_Activity_:
Starting at the first line of the data below, write out each line exactly until you reach the line containing "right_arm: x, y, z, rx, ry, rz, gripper", and include that line too.

[Items from a dataset]
[Start of Attachment]
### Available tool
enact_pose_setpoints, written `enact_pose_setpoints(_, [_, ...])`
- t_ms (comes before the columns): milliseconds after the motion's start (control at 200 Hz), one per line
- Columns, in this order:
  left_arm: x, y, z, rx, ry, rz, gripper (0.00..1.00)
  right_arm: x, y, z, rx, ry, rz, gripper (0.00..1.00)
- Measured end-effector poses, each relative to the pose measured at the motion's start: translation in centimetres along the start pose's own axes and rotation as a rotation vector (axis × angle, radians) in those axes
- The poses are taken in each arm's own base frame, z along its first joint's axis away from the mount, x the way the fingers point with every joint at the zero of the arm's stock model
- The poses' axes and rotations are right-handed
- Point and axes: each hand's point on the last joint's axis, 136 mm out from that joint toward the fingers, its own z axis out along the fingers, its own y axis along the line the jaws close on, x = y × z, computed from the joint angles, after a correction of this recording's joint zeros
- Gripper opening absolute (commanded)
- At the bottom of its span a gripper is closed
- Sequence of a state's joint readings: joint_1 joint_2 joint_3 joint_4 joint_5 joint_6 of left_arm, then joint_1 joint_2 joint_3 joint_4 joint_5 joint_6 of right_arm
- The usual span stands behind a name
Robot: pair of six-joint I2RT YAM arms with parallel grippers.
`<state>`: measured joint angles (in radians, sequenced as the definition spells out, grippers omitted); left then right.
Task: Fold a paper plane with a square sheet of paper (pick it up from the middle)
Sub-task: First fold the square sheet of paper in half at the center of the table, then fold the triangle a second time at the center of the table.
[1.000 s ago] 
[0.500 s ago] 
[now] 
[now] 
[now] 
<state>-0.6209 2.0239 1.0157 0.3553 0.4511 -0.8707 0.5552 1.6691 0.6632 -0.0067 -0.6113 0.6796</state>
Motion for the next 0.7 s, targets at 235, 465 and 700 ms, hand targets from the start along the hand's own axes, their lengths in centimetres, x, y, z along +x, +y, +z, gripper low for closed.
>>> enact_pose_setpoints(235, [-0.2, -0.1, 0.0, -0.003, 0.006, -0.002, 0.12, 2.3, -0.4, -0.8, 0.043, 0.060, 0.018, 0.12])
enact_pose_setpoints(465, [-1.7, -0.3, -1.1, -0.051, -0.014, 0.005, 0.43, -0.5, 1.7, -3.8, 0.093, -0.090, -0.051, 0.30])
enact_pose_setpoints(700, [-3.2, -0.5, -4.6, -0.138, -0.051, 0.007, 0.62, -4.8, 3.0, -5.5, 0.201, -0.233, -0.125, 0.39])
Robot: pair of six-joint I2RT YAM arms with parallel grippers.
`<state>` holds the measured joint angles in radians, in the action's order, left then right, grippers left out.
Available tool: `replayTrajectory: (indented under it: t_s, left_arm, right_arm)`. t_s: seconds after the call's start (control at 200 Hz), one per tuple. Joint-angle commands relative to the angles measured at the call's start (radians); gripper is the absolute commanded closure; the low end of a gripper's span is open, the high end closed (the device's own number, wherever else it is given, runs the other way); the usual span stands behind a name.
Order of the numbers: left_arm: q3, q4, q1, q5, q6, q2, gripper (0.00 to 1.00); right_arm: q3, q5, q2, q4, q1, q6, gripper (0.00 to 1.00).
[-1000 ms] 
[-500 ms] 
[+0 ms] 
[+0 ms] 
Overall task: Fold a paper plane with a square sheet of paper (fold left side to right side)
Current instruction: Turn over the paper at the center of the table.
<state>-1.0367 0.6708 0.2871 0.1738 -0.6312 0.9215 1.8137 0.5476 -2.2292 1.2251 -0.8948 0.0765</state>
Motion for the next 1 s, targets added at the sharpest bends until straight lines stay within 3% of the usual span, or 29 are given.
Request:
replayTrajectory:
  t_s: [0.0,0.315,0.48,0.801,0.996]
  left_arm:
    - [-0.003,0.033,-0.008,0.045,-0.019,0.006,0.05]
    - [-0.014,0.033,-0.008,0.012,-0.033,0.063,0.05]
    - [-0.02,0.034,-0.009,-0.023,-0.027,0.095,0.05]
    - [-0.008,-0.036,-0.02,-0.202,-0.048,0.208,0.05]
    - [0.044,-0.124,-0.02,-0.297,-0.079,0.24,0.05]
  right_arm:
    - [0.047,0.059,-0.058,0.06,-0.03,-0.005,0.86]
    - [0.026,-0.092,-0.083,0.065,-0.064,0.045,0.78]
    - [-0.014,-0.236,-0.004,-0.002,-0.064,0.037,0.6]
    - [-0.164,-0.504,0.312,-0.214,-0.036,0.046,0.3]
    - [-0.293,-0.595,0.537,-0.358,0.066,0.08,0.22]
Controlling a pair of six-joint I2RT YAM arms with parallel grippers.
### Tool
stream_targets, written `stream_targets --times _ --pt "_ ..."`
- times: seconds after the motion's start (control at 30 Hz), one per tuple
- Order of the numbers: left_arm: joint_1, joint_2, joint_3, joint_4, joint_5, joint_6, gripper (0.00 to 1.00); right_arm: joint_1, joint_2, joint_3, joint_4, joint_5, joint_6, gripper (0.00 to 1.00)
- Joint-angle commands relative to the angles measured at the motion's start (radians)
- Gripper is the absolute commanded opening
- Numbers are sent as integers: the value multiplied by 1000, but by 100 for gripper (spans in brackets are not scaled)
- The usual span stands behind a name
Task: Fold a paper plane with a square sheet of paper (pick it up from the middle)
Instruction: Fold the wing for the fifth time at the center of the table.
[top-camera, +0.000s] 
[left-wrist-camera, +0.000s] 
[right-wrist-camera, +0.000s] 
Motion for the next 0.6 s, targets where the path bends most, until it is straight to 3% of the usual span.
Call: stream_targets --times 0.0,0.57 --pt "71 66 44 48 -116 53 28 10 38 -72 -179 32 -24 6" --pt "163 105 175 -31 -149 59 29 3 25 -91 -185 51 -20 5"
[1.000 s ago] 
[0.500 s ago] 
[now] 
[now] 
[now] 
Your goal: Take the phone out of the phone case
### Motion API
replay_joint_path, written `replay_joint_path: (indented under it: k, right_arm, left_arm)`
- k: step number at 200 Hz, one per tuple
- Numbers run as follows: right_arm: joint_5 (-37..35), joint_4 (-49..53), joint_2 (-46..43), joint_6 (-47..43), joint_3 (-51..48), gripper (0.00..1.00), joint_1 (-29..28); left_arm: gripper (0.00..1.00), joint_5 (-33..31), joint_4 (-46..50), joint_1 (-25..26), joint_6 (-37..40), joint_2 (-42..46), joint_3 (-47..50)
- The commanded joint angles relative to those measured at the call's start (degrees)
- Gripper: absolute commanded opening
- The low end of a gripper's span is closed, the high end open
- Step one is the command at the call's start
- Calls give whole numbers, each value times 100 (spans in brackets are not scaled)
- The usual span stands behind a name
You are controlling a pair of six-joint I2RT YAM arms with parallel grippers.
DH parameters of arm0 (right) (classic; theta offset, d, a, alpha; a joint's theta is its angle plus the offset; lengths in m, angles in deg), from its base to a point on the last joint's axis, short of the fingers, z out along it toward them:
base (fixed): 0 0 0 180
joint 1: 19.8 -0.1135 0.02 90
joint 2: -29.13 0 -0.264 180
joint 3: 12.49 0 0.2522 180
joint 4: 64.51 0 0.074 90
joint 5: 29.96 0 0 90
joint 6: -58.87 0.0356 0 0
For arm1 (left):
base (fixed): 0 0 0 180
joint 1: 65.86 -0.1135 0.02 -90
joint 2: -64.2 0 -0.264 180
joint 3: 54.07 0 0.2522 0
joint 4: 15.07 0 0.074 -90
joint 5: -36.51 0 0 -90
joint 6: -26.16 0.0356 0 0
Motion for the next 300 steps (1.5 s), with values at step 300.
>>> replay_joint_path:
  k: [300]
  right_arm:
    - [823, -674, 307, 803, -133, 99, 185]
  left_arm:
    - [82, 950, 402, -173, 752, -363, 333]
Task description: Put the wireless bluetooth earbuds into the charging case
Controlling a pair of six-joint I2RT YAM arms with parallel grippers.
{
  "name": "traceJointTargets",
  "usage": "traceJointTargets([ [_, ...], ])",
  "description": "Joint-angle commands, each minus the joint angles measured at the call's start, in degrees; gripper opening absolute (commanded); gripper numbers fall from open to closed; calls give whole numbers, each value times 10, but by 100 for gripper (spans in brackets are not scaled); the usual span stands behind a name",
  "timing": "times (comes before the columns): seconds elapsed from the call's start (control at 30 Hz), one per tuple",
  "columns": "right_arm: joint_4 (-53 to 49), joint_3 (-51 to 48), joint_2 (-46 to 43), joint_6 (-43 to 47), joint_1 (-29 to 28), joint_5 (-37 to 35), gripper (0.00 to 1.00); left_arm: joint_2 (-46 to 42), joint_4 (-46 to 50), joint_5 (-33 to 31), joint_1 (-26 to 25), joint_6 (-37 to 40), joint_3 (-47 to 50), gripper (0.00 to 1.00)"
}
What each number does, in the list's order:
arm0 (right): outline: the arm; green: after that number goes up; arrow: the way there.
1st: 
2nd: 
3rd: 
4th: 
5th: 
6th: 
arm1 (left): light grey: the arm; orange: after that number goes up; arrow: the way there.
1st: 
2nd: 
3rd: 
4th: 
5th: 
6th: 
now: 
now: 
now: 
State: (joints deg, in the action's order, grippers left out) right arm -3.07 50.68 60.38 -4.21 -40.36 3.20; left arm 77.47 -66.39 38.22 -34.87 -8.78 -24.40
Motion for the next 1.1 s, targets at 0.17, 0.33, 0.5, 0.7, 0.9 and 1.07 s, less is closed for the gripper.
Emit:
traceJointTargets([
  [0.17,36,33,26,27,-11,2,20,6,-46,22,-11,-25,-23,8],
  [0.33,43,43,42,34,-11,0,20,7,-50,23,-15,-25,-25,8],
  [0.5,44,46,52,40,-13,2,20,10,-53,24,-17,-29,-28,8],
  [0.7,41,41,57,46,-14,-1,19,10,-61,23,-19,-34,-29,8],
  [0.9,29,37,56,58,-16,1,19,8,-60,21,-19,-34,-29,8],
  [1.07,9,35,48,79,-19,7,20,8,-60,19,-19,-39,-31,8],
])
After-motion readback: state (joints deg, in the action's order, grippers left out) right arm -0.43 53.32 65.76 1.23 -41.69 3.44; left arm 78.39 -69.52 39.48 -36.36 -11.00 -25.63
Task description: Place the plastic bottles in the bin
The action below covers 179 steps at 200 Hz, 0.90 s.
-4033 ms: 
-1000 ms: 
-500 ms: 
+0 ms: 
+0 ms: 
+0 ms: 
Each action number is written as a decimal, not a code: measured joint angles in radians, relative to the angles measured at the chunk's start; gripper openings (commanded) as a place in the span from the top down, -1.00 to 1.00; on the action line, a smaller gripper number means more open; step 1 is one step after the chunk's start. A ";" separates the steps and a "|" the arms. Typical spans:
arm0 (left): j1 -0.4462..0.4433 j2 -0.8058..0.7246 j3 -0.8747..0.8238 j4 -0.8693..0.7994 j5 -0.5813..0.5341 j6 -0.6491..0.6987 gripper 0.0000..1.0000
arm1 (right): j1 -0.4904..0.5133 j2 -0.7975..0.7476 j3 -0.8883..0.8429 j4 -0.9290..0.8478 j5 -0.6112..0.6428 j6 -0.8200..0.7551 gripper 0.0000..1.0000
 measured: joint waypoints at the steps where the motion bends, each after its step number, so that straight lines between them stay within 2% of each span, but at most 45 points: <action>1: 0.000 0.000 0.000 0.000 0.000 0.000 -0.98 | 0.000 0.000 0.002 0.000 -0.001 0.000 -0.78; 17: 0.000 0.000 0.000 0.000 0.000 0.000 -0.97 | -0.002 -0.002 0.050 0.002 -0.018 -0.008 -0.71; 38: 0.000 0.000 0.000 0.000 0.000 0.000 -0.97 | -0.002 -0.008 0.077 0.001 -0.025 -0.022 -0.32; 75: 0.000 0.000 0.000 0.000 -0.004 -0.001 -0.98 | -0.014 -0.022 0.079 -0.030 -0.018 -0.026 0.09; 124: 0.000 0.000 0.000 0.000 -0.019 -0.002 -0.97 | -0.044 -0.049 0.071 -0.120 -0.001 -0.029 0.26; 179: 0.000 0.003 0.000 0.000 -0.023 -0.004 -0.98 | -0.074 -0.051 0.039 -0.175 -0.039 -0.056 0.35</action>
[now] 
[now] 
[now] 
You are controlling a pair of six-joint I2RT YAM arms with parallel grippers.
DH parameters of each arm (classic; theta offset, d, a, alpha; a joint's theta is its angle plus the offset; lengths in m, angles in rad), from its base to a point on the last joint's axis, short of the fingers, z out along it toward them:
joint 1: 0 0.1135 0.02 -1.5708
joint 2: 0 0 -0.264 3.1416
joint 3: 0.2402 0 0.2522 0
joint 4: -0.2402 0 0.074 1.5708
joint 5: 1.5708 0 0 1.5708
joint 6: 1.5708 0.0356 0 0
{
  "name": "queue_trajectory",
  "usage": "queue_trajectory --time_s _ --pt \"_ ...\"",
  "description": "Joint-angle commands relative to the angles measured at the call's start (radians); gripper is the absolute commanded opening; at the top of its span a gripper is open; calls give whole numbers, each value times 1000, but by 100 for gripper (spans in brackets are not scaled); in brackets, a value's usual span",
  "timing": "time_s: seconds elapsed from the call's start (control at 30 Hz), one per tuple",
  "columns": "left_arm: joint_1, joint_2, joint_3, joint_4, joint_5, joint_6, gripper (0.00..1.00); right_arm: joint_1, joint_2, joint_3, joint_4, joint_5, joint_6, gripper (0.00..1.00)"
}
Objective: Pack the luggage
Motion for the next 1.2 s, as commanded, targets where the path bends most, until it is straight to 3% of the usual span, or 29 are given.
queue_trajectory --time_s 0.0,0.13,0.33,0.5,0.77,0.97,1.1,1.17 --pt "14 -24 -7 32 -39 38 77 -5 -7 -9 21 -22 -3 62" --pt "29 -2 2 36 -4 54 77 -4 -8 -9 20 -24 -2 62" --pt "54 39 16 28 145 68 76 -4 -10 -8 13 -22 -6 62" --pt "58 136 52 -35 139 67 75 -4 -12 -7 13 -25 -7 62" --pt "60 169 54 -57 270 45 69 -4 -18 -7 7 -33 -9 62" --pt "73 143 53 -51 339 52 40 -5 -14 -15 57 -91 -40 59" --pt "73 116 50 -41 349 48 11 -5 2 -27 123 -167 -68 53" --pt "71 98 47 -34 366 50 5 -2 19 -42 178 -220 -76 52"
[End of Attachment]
_Solution_:
### Available tool
enact_pose_setpoints, written `enact_pose_setpoints(_, [_, ...])`
- t_ms (comes before the columns): milliseconds after the motion's start (control at 200 Hz), one per line
- Columns, in this order:
  left_arm: x, y, z, rx, ry, rz, gripper (0.00..1.00)
  right_arm: x, y, z, rx, ry, rz, gripper (0.00..1.00)

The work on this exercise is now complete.